This is mostly for Richard Miller but I don't have his email. But if
you are interested in Xen, read along.

We have an ok xen environment going. Why are we doing this? Per a
certain person at xyz.com, we are looking at giving people a usable
xen-based plan 9 environment, and at the same time letting them do
driver work from Plan 9 by "poking holes" in Xen to let Plan 9 at the
real hardware. Xen supports this, we think, although we have not got
it going yet ...

I already like the situation thus far, as Plan 9 under Xen is a ton
faster than Plan 9 under qemu. You have to see it to believe it; if
anything, the Xen advantage is better than it used to be. I was
surprised.

to get to the point of poking holes in Xen, it turned out I need
pcifront. For pcifront I need xenbus. for xenbus I need xenstore.

There is xenstore support in Plan 9 already, but ...

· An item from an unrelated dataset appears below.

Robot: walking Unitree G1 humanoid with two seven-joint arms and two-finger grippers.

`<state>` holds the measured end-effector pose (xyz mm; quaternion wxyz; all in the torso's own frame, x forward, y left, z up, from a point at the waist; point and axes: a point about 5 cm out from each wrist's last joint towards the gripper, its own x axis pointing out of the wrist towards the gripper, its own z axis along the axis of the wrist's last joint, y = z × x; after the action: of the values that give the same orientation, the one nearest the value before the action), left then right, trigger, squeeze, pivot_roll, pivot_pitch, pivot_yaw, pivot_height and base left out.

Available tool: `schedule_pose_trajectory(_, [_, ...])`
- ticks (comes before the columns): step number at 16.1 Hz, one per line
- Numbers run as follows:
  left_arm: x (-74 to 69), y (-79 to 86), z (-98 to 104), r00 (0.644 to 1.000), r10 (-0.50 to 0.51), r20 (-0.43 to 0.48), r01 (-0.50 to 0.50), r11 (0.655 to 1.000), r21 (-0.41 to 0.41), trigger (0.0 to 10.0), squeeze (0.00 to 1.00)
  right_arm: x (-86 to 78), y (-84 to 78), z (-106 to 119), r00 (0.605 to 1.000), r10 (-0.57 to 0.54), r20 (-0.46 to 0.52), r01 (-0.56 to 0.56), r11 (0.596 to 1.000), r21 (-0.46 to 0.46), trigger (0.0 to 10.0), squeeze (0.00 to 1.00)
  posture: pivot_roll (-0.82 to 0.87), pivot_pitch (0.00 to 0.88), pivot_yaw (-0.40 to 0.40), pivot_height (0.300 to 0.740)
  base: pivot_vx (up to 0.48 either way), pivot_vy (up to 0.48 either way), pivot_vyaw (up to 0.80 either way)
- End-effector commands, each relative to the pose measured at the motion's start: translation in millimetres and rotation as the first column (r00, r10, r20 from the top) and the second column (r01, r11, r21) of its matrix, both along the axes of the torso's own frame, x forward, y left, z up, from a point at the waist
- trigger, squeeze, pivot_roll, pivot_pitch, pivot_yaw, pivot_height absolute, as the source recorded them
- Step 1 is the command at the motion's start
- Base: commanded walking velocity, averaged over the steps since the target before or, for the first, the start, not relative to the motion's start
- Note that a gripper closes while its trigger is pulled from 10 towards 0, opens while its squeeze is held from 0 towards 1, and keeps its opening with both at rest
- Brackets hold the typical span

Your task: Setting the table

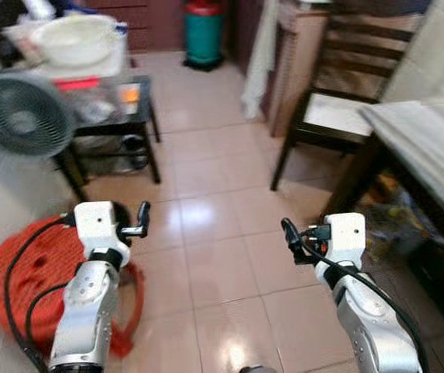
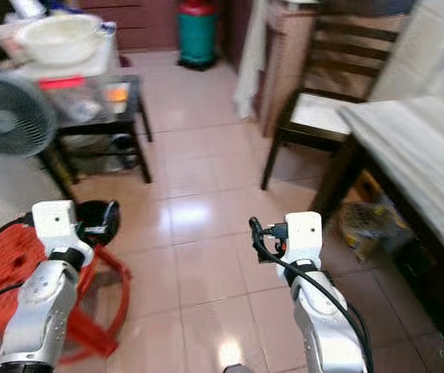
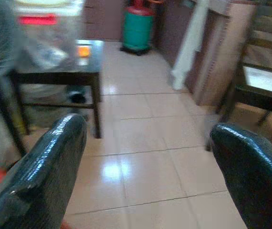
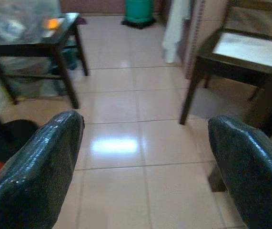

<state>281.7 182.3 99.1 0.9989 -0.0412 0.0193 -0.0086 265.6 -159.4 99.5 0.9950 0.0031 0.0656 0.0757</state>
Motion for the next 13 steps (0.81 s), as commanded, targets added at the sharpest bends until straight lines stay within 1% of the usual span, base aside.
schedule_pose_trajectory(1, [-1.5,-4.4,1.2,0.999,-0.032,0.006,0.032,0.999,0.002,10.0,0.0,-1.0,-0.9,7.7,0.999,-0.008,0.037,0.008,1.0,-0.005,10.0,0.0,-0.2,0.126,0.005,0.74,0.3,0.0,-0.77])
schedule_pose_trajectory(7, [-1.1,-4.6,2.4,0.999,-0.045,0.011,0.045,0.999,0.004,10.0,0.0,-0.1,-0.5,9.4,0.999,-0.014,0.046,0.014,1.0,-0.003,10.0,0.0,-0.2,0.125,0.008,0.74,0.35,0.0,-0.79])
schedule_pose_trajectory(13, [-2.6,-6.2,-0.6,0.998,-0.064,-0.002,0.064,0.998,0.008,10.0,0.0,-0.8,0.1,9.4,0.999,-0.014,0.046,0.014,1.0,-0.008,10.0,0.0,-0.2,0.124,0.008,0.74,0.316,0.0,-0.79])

The xenstore sez: "incomplete". What would it take to complete it?
conservative use of locks in the short term as a hack for really doing
it right in the long term? The comment is this:

* XXX This is incomplete - needs multiplexing of request/response protocol
* and locking between driver and kernel-only xenstore_read/write interface.

Should we set up queues for request/response? The locking seems simple
enough, is there something I'm missing?